In some embodiments, the SPPS method is based on an Fmoc synthesis strategy. Fmoc protecting group is cleaved (deFmoc) with a cleavage reagent comprising a base in a solvent. The base may be selected from secondary amines, such as piperidine and 4-methyl piperidine. The solvent may be selected from the group consisting of DMF, NMP, DMSO, DCM, THF, acetonitrile, toluene, and mixtures thereof. The reaction is commonly carried out at ambient temperature, for example, within a temperature range of 15 to 30° C. The base-labile and acid-stable Fmoc can be cleaved off within a short period of time, such as 2 to 15 minutes.

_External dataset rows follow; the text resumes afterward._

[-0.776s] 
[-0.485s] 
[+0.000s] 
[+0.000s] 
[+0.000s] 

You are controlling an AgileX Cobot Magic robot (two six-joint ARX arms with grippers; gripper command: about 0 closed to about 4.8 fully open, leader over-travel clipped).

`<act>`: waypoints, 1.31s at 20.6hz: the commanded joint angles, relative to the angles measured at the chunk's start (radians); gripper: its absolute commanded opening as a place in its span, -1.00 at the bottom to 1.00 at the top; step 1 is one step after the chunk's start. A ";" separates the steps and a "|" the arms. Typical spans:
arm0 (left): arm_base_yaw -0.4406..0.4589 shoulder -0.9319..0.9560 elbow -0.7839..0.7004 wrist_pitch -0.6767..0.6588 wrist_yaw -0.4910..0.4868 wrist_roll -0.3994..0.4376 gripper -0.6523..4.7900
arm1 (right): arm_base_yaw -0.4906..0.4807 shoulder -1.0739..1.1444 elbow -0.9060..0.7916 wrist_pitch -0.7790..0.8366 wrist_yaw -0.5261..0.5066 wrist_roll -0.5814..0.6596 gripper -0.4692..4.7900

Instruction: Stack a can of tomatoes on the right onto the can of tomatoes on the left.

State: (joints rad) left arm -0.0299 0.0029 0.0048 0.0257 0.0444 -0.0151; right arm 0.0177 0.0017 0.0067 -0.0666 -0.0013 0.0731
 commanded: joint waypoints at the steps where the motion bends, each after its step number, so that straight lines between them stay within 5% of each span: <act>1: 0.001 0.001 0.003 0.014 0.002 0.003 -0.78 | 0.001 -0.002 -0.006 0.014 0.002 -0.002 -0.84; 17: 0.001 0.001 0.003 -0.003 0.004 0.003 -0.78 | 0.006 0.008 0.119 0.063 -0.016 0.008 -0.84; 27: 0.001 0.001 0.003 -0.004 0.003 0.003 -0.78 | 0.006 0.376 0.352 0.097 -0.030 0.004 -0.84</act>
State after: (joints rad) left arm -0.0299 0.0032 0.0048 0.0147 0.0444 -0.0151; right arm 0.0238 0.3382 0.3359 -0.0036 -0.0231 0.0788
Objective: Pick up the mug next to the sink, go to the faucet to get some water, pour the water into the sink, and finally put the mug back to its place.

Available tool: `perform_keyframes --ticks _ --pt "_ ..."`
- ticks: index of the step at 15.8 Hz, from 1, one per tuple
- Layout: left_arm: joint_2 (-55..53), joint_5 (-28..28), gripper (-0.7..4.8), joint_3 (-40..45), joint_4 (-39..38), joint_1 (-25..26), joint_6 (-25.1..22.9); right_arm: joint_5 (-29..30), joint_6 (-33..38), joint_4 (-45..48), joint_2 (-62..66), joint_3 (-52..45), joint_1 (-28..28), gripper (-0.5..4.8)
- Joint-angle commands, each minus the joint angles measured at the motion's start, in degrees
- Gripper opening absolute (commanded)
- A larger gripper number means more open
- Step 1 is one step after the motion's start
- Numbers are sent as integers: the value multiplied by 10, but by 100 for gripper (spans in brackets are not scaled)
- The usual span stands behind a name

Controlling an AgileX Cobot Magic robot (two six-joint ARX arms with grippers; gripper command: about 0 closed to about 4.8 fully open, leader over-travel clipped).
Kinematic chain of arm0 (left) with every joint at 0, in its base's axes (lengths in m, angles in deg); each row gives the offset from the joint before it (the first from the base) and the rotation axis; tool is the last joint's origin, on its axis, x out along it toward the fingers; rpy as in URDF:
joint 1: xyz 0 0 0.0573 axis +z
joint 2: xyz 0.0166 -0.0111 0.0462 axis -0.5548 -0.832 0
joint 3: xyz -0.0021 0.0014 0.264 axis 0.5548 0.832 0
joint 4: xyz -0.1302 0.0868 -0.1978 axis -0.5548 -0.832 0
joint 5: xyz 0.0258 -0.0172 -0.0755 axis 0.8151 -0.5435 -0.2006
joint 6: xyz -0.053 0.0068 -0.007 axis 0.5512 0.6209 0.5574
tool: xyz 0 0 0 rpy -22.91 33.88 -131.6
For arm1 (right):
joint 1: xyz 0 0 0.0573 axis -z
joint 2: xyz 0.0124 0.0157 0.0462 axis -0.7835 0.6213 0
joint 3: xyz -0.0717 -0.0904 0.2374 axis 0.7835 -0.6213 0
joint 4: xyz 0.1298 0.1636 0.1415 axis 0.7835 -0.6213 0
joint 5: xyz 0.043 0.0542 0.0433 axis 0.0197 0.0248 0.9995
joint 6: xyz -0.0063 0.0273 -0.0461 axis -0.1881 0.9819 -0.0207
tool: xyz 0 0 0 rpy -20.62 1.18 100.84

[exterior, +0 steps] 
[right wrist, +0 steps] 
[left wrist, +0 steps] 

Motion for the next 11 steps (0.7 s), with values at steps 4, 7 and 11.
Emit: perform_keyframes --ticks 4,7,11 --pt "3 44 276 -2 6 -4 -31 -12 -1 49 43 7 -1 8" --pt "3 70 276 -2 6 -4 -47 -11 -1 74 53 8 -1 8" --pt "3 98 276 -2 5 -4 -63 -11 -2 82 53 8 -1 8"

In some embodiments, the cleavage reagent is selected from the group consisting of 5-50% (w/w) piperidine or 4-methyl piperidine in DMF, 5-50% (w/w) piperidine or 4-methyl piperidine in NMP, 1-5% (w/w) DBU in DMF, and 50% (w/w) morpholine in DMF. The cleavage reagent is washed out carefully after Fmoc removal. DMF is used for washing until neutral pH. To ensure complete base removal, it may be advantageous to add small amounts of HOBt in subsequent washing cycles.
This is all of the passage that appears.